On Mon, Jan 20, 2014 at 12:35 PM, Jimmy <ji...@gmail.com> wrote:

> Seems like the only reason is "too many files" issue, correct?
>
> File Crusher executed regularly might be better option than trying to tune
> it in flume
>
> http://www.jointhegrid.com/hadoop_filecrush/index.jsp
>
>
>
> ---------- Forwarded message ----------
> From: Chen Wang <ch...@gmail.com>
> Date: Mon, Jan 20, 2014 at 11:21 AM
> Subject: Re: best way to make all hdfs records in one file under a folder?
> To: user@flume.apache.org
>
>
> Chris,
> Its by every 6 minutes(thats why i set the roll time to be 60*5=300. the
> data size is around 15M. Thus I want them all in one file.
> Chen
>
>
> On Mon, Jan 20, 2014 at 10:57 AM, Christopher Shannon <
> cshannon108@gmail.com> wrote:
>
>> How is your data partitioned, by date?
>>
>>
>> On Monday, January 20, 2014, Chen Wang <ch...@gmail.com>
>> wrote:
>>
>>> Guys,
>>> I have flume setup to flow partitioned data to hdfs, each partition has
>>> its own file folder. Is there a way to specify all the data under one
>>> partition to be in one file?
>>> I am currently using
>>> MyAgent.sinks.HDFS.hdfs.batchSize = 10000
>>> MyAgent.sinks.HDFS.hdfs.rollSize = 15000000
>>> MyAgent.sinks.HDFS.hdfs.rollCount = 10000
>>> MyAgent.sinks.HDFS.hdfs.rollInterval = 360
>>>
>>> to make the file roll on 15m data or after 6 minute.
>>>
>>> Is this the best way to achieve my goal?
>>> Thanks,
>>> Chen
>>>
>>>
>
>
>

Fwd: best way to make all hdfs records in one file under a folder?

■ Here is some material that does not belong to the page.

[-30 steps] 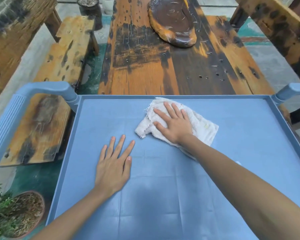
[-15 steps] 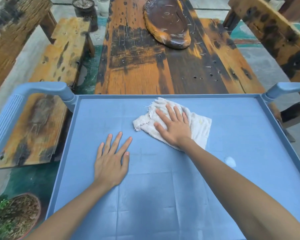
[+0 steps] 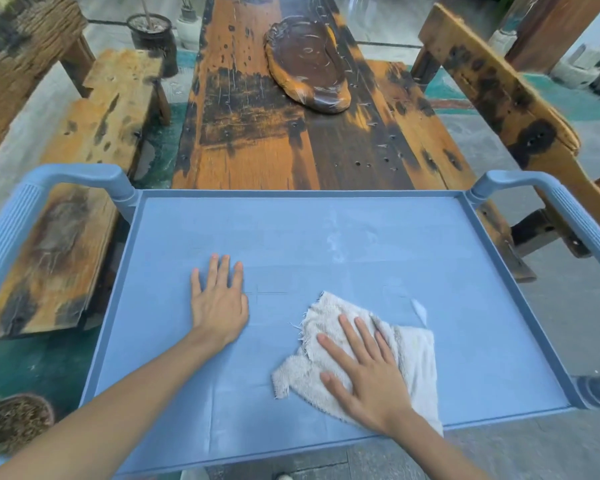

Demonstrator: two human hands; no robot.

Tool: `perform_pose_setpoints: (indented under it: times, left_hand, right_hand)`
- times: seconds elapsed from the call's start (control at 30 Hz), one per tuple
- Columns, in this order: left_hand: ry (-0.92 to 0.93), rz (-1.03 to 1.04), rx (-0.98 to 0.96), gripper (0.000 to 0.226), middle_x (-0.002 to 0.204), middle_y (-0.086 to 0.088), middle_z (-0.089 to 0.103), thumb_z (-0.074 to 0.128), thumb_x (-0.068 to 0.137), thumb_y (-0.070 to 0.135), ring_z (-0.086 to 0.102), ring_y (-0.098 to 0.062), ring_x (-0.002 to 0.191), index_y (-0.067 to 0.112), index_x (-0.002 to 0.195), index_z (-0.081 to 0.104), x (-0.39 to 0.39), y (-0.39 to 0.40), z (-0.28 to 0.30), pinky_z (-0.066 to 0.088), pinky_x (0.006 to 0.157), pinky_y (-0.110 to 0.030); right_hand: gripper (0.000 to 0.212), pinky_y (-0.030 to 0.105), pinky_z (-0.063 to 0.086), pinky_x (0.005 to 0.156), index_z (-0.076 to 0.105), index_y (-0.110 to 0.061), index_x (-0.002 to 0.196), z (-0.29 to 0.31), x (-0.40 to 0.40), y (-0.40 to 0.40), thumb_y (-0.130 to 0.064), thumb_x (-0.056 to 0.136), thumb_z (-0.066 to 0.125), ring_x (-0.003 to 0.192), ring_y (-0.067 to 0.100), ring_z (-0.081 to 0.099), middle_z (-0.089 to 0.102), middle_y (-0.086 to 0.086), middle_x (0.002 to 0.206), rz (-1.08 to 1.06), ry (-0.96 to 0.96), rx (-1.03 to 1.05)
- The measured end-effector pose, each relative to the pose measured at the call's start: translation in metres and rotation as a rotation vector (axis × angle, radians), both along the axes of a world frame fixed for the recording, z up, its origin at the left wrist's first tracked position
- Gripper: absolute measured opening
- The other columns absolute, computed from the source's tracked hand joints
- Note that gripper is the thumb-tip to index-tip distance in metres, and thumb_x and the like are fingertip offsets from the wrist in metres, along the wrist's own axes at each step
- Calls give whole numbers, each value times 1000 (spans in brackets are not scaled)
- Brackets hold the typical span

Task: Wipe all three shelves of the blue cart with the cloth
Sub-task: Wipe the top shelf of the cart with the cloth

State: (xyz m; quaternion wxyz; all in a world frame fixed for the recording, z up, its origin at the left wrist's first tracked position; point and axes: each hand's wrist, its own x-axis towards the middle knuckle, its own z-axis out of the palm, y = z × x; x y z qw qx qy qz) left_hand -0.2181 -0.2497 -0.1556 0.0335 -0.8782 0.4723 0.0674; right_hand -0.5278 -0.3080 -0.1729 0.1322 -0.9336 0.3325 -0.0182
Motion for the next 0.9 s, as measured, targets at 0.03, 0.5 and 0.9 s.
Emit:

Posted by Jimmy <ji...@gmail.com>.

Seems like the only reason is "too many files" issue, correct?

File Crusher executed regularly might be better option than trying to tune
it in flume

http://www.jointhegrid.com/hadoop_filecrush/index.jsp



---------- Forwarded message ----------
From: Chen Wang <ch...@gmail.com>
Date: Mon, Jan 20, 2014 at 11:21 AM
Subject: Re: best way to make all hdfs records in one file under a folder?
To: user@flume.apache.org


Chris,
Its by every 6 minutes(thats why i set the roll time to be 60*5=300. the
data size is around 15M. Thus I want them all in one file.
Chen


On Mon, Jan 20, 2014 at 10:57 AM, Christopher Shannon <cshannon108@gmail.com
> wrote:

> How is your data partitioned, by date?
>
>
> On Monday, January 20, 2014, Chen Wang <ch...@gmail.com> wrote:
>
>> Guys,
>> I have flume setup to flow partitioned data to hdfs, each partition has
>> its own file folder. Is there a way to specify all the data under one
>> partition to be in one file?
>> I am currently using
>> MyAgent.sinks.HDFS.hdfs.batchSize = 10000
>> MyAgent.sinks.HDFS.hdfs.rollSize = 15000000
>> MyAgent.sinks.HDFS.hdfs.rollCount = 10000
>> MyAgent.sinks.HDFS.hdfs.rollInterval = 360
>>
>> to make the file roll on 15m data or after 6 minute.
>>
>> Is this the best way to achieve my goal?
>> Thanks,
>> Chen
>>
>>

Re: best way to make all hdfs records in one file under a folder?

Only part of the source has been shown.